Tan esencial como es percibir la ubicación de los sonidos es el enmascararlos. Para asegurarse de que un ratón pueda escuchar con agudeza a un gato que se acerca, su cerebro dispone de un circuito de cancelación de ruido que le ordena que corra y no preste atención al sonido de sus propios pasos. Como destaca Richard Mooney, profesor de Neurobiología de la Universidad Duke, en Estados Unidos, el cerebro aprende a apagar las respuestas a ciertos sonidos predecibles que generamos nosotros mismos. Según el investigador, este circuito funciona de manera diferente a los auriculares con cancelación de ruido, pero los resultados son similares. Los auriculares captan el ruido ambiental y producen sonidos que son imágenes en espejo de esas ondas sonoras para cancelarlas. De manera similar, el cerebro recibe una señal que indica a sus neuronas inhibitorias que cancelen selectivamente los sonidos que provienen de un movimiento determinado.
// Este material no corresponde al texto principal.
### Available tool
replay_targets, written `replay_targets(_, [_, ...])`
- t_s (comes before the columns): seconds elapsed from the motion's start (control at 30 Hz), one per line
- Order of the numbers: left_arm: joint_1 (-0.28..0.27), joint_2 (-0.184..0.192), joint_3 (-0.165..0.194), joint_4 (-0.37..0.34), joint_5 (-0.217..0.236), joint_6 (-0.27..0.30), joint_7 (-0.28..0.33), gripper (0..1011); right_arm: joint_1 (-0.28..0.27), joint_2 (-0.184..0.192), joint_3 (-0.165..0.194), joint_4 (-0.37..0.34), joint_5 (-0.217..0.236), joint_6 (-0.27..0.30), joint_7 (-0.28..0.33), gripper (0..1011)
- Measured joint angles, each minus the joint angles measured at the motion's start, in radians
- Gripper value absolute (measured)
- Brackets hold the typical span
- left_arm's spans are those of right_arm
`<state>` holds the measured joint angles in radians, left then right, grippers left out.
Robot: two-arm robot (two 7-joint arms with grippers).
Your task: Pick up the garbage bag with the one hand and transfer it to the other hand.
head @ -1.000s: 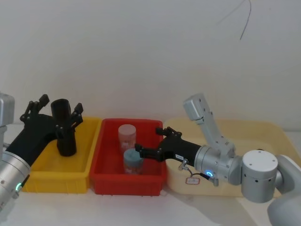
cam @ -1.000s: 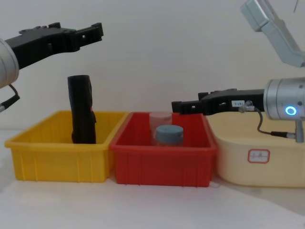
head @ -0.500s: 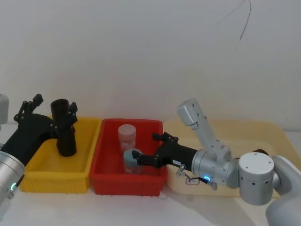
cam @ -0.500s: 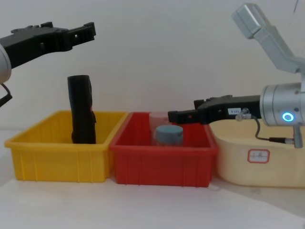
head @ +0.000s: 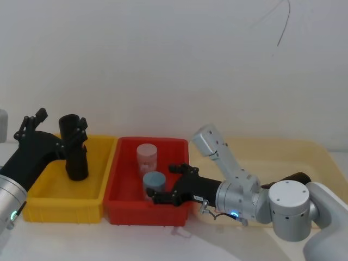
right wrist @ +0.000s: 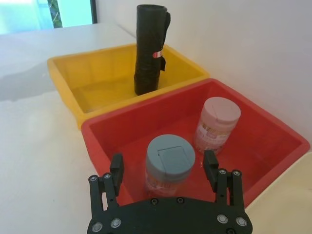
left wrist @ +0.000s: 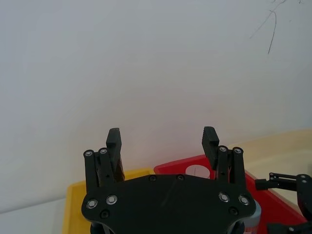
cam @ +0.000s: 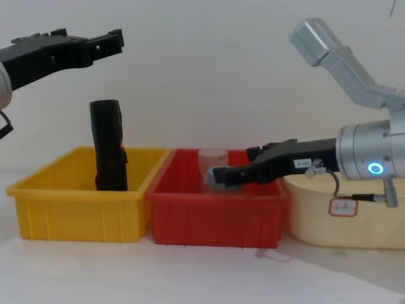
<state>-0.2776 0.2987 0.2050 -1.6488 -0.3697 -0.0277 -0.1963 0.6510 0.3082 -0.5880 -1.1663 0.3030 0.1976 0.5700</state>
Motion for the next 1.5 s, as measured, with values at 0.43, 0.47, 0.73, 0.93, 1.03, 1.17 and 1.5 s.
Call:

El uso de auriculares puede crear la sensación de que lo que suena está cerca, incluso aunque no sea el caso, o que estamos realmente inmersos en un espacio en particular, aunque los sonidos fueron grabados. Su doble acción de aproximar y alejar es una manera tecnológica de percibir y estar en el mundo que nos separa de las cosas y de las personas —particularmente en la actualidad, en que pasamos más tiempo en reuniones virtuales durante la pandemia—. Están diseñados deliberadamente para facilitar cambios rápidos entre diferentes estados de atención. Al interiorizar el sonido, permiten dar forma al entorno sónico y crear espacios potenciales de silencio y quietud, afirmando así la privacidad de nuestro campo sonoro. A pesar de su utilidad, el uso saludable requiere conocimiento acerca de los niveles de sonido seguros y cuándo tomar un descanso de su empleo.

David Dorenbaum es psiquiatra y psicoanalista.